**PROBLEM DETAILS**
In the data below, locate each line with the word "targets" and list it.

Extracted data entries
□ □ □ □

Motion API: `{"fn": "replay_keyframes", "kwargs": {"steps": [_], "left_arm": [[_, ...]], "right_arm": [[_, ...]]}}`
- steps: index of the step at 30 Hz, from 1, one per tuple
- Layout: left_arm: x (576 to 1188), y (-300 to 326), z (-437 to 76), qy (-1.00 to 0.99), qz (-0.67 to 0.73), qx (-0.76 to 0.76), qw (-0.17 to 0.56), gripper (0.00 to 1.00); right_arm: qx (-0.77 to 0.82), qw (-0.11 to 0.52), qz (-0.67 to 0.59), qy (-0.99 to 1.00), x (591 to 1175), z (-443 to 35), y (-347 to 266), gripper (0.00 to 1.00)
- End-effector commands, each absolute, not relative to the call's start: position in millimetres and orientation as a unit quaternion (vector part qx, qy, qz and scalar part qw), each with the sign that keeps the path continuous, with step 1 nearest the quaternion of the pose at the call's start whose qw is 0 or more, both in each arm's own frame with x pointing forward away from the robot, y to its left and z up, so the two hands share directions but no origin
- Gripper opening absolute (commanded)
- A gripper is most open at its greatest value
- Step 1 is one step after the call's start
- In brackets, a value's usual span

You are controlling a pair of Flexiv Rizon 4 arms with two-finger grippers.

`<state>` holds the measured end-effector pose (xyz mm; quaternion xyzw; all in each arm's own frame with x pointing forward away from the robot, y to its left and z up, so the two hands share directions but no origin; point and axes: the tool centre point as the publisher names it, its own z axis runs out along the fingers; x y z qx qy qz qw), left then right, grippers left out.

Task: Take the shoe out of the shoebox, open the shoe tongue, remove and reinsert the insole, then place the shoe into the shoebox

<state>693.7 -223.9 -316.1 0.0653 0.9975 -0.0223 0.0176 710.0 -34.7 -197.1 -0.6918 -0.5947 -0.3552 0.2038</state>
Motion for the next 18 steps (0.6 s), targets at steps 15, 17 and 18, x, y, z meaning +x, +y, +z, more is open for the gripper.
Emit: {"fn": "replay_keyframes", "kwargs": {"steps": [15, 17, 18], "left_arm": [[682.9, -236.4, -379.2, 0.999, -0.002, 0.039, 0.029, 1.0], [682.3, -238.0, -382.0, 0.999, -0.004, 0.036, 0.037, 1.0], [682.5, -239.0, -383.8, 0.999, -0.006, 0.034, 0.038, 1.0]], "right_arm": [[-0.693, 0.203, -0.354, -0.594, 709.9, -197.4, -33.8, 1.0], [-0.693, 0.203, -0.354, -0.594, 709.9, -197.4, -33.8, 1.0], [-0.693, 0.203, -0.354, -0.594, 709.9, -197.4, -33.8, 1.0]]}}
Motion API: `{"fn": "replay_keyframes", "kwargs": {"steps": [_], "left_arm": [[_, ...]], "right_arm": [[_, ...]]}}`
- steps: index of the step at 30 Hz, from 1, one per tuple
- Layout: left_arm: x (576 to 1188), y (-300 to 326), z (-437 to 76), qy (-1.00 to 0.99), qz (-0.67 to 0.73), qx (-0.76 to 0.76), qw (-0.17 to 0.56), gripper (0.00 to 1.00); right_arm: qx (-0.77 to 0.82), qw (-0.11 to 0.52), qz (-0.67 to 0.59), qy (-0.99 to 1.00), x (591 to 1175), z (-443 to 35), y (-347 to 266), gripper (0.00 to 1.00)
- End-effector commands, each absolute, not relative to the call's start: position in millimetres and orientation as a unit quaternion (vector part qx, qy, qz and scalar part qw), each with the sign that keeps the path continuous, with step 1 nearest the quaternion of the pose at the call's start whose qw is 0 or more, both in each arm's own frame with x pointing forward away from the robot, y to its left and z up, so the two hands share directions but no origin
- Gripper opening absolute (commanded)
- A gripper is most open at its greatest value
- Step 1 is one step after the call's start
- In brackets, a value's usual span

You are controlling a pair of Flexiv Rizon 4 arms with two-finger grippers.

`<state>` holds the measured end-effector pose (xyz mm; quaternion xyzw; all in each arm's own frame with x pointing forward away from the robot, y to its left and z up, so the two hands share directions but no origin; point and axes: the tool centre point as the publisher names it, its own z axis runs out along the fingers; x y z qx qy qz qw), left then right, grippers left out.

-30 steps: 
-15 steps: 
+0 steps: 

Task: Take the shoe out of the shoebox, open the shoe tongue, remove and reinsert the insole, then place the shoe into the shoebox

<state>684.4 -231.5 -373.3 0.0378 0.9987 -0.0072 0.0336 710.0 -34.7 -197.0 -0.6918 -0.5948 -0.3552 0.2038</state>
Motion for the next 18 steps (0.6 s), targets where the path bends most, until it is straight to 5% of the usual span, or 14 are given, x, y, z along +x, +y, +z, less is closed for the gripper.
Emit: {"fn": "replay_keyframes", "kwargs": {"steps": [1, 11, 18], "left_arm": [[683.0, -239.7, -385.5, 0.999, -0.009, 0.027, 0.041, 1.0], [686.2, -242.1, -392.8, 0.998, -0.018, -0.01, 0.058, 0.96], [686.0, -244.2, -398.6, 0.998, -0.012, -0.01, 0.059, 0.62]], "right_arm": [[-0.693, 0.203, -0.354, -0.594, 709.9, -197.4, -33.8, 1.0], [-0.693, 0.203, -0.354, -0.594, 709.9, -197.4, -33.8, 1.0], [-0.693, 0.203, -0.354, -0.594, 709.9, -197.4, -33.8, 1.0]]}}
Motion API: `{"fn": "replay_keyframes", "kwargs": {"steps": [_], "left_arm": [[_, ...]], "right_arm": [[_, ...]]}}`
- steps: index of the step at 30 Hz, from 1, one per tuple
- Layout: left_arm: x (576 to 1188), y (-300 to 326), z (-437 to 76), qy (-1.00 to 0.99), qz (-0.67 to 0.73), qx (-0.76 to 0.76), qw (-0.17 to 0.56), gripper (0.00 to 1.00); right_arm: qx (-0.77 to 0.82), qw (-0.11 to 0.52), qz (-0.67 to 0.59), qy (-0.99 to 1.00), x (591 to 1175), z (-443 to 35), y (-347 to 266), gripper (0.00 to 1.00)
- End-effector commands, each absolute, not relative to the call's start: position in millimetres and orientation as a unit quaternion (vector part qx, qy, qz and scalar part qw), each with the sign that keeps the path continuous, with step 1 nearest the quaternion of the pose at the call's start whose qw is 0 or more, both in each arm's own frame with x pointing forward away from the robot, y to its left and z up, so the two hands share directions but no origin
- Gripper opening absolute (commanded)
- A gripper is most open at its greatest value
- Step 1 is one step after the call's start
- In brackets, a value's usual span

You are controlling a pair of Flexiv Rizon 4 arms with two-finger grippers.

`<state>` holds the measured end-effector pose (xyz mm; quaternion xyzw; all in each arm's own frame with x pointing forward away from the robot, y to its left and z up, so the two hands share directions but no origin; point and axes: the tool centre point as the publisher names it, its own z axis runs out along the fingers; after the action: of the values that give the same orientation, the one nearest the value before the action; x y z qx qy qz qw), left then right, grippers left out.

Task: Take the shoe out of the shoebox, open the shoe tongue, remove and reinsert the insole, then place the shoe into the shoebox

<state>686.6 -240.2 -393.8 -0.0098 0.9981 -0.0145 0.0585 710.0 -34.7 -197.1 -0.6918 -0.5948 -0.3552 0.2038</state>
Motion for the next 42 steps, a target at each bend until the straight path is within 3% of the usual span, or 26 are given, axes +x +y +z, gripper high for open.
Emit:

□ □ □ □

**TASK ANSWER**
Motion for the next 18 steps (0.6 s), targets at steps 15, 17 and 18, x, y, z meaning +x, +y, +z, more is open for the gripper.
Motion for the next 18 steps (0.6 s), targets where the path bends most, until it is straight to 5% of the usual span, or 14 are given, x, y, z along +x, +y, +z, less is closed for the gripper.

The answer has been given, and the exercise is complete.